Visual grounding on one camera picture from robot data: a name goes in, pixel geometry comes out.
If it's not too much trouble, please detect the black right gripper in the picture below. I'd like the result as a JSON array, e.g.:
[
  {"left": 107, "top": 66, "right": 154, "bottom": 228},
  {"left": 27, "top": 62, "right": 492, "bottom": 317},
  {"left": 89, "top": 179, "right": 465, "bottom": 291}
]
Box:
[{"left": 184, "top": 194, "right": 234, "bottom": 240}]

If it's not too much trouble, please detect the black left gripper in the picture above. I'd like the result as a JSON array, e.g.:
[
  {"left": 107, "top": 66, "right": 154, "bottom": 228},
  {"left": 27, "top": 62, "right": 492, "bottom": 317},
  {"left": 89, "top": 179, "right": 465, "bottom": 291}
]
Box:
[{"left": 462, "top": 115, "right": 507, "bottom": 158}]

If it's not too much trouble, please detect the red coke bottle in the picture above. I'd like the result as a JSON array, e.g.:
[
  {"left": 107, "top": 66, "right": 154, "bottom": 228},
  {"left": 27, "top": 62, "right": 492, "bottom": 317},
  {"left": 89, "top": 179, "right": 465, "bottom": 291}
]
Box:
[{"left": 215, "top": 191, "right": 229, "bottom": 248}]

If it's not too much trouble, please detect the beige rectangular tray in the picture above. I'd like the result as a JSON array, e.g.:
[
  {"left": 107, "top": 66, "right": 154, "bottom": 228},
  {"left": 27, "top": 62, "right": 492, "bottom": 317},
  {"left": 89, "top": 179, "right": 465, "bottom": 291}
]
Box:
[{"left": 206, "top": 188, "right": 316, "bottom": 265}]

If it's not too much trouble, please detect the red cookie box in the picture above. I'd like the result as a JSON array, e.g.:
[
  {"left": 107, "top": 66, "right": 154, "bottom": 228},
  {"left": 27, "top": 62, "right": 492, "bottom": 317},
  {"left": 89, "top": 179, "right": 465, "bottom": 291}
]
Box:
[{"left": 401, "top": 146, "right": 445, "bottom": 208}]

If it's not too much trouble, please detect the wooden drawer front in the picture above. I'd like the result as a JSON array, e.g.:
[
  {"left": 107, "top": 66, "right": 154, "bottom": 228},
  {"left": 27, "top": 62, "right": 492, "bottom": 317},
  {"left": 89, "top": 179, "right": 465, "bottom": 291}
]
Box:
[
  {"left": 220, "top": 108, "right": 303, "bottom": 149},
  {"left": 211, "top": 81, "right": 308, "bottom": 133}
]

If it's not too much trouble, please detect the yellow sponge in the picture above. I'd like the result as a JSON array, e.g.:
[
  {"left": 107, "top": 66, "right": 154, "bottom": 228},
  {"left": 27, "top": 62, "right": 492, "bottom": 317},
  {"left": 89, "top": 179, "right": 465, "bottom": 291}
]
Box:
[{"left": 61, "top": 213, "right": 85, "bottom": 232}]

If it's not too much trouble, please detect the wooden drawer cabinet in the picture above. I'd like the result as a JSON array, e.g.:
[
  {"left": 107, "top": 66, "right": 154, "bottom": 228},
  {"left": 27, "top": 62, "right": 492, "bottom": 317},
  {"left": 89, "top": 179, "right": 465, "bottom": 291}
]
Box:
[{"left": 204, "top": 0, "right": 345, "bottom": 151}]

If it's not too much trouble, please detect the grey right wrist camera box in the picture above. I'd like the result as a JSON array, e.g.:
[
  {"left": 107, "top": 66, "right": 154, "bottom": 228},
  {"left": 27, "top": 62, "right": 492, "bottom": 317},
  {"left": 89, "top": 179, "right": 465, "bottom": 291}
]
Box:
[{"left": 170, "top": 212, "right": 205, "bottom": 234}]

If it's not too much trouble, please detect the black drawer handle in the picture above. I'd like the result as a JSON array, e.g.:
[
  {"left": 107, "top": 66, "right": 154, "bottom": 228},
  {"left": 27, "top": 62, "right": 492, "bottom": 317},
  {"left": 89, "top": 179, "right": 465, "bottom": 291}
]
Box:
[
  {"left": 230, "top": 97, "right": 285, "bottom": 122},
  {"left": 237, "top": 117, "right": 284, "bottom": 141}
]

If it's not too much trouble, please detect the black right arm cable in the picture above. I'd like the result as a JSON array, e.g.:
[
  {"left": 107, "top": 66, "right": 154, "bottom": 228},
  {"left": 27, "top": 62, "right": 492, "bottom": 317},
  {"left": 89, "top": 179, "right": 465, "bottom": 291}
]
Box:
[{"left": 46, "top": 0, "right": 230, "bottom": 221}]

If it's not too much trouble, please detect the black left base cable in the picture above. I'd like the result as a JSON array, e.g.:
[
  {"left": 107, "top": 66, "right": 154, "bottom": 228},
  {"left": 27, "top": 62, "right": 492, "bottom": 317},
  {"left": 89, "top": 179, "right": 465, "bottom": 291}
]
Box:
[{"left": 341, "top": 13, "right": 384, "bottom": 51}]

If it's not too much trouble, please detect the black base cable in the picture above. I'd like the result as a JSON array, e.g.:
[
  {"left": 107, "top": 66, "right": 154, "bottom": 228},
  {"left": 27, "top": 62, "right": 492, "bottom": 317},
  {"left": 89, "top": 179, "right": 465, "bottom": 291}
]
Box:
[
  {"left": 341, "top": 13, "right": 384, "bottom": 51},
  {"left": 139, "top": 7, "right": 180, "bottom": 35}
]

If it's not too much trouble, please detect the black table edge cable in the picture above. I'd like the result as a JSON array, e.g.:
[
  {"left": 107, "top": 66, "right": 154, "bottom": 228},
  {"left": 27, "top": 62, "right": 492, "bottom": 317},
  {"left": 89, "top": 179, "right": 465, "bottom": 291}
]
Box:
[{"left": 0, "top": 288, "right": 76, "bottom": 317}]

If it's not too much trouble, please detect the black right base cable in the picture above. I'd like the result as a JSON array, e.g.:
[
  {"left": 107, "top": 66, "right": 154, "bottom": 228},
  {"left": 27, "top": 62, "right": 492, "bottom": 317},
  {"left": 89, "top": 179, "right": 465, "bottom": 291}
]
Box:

__________

_TASK DESCRIPTION_: Copy the data exactly as it was presented.

_SOLUTION TO THE PROBLEM_:
Visual grounding on one camera picture from robot data: a name goes in, pixel geometry comes out.
If it's not too much trouble, please detect the black right gripper in the picture below. I'd like the result as a JSON array, e.g.:
[
  {"left": 107, "top": 66, "right": 154, "bottom": 228},
  {"left": 27, "top": 62, "right": 492, "bottom": 317},
  {"left": 89, "top": 179, "right": 465, "bottom": 291}
]
Box:
[{"left": 184, "top": 194, "right": 234, "bottom": 240}]

If it's not too much trouble, please detect the black left gripper in the picture above. I'd like the result as a JSON array, e.g.:
[
  {"left": 107, "top": 66, "right": 154, "bottom": 228},
  {"left": 27, "top": 62, "right": 492, "bottom": 317},
  {"left": 89, "top": 179, "right": 465, "bottom": 291}
]
Box:
[{"left": 462, "top": 115, "right": 507, "bottom": 158}]

If it's not too much trouble, please detect the red coke bottle in the picture above. I'd like the result as a JSON array, e.g.:
[
  {"left": 107, "top": 66, "right": 154, "bottom": 228},
  {"left": 27, "top": 62, "right": 492, "bottom": 317},
  {"left": 89, "top": 179, "right": 465, "bottom": 291}
]
Box:
[{"left": 215, "top": 191, "right": 229, "bottom": 248}]

If it's not too much trouble, please detect the beige rectangular tray in the picture above. I'd like the result as a JSON array, e.g.:
[
  {"left": 107, "top": 66, "right": 154, "bottom": 228},
  {"left": 27, "top": 62, "right": 492, "bottom": 317},
  {"left": 89, "top": 179, "right": 465, "bottom": 291}
]
Box:
[{"left": 206, "top": 188, "right": 316, "bottom": 265}]

If it's not too much trouble, please detect the red cookie box in the picture above. I'd like the result as a JSON array, e.g.:
[
  {"left": 107, "top": 66, "right": 154, "bottom": 228},
  {"left": 27, "top": 62, "right": 492, "bottom": 317},
  {"left": 89, "top": 179, "right": 465, "bottom": 291}
]
Box:
[{"left": 401, "top": 146, "right": 445, "bottom": 208}]

If it's not too much trouble, please detect the wooden drawer front in the picture above. I'd like the result as a JSON array, e.g.:
[
  {"left": 107, "top": 66, "right": 154, "bottom": 228},
  {"left": 27, "top": 62, "right": 492, "bottom": 317},
  {"left": 89, "top": 179, "right": 465, "bottom": 291}
]
Box:
[
  {"left": 220, "top": 108, "right": 303, "bottom": 149},
  {"left": 211, "top": 81, "right": 308, "bottom": 133}
]

If it's not too much trouble, please detect the yellow sponge in the picture above. I'd like the result as a JSON array, e.g.:
[
  {"left": 107, "top": 66, "right": 154, "bottom": 228},
  {"left": 27, "top": 62, "right": 492, "bottom": 317},
  {"left": 89, "top": 179, "right": 465, "bottom": 291}
]
Box:
[{"left": 61, "top": 213, "right": 85, "bottom": 232}]

If it's not too much trouble, please detect the wooden drawer cabinet in the picture above. I'd like the result as a JSON array, e.g.:
[
  {"left": 107, "top": 66, "right": 154, "bottom": 228},
  {"left": 27, "top": 62, "right": 492, "bottom": 317},
  {"left": 89, "top": 179, "right": 465, "bottom": 291}
]
Box:
[{"left": 204, "top": 0, "right": 345, "bottom": 151}]

If it's not too much trouble, please detect the grey right wrist camera box in the picture above. I'd like the result as a JSON array, e.g.:
[
  {"left": 107, "top": 66, "right": 154, "bottom": 228},
  {"left": 27, "top": 62, "right": 492, "bottom": 317},
  {"left": 89, "top": 179, "right": 465, "bottom": 291}
]
Box:
[{"left": 170, "top": 212, "right": 205, "bottom": 234}]

If it's not too much trouble, please detect the black drawer handle in the picture above. I'd like the result as a JSON array, e.g.:
[
  {"left": 107, "top": 66, "right": 154, "bottom": 228},
  {"left": 27, "top": 62, "right": 492, "bottom": 317},
  {"left": 89, "top": 179, "right": 465, "bottom": 291}
]
Box:
[
  {"left": 230, "top": 97, "right": 285, "bottom": 122},
  {"left": 237, "top": 117, "right": 284, "bottom": 141}
]

If it's not too much trouble, please detect the black right arm cable in the picture above. I'd like the result as a JSON array, e.g.:
[
  {"left": 107, "top": 66, "right": 154, "bottom": 228},
  {"left": 27, "top": 62, "right": 492, "bottom": 317},
  {"left": 89, "top": 179, "right": 465, "bottom": 291}
]
Box:
[{"left": 46, "top": 0, "right": 230, "bottom": 221}]

If it's not too much trouble, please detect the black left base cable in the picture above. I'd like the result as a JSON array, e.g.:
[
  {"left": 107, "top": 66, "right": 154, "bottom": 228},
  {"left": 27, "top": 62, "right": 492, "bottom": 317},
  {"left": 89, "top": 179, "right": 465, "bottom": 291}
]
Box:
[{"left": 341, "top": 13, "right": 384, "bottom": 51}]

If it's not too much trouble, please detect the black base cable in the picture above. I'd like the result as a JSON array, e.g.:
[
  {"left": 107, "top": 66, "right": 154, "bottom": 228},
  {"left": 27, "top": 62, "right": 492, "bottom": 317},
  {"left": 89, "top": 179, "right": 465, "bottom": 291}
]
Box:
[
  {"left": 341, "top": 13, "right": 384, "bottom": 51},
  {"left": 139, "top": 7, "right": 180, "bottom": 35}
]

If it's not too much trouble, please detect the black table edge cable in the picture above. I'd like the result as a JSON array, e.g.:
[
  {"left": 107, "top": 66, "right": 154, "bottom": 228},
  {"left": 27, "top": 62, "right": 492, "bottom": 317},
  {"left": 89, "top": 179, "right": 465, "bottom": 291}
]
Box:
[{"left": 0, "top": 288, "right": 76, "bottom": 317}]

If it's not too much trouble, please detect the black right base cable in the picture above. I'd like the result as a JSON array, e.g.:
[
  {"left": 107, "top": 66, "right": 154, "bottom": 228},
  {"left": 27, "top": 62, "right": 492, "bottom": 317},
  {"left": 89, "top": 179, "right": 465, "bottom": 291}
]
Box:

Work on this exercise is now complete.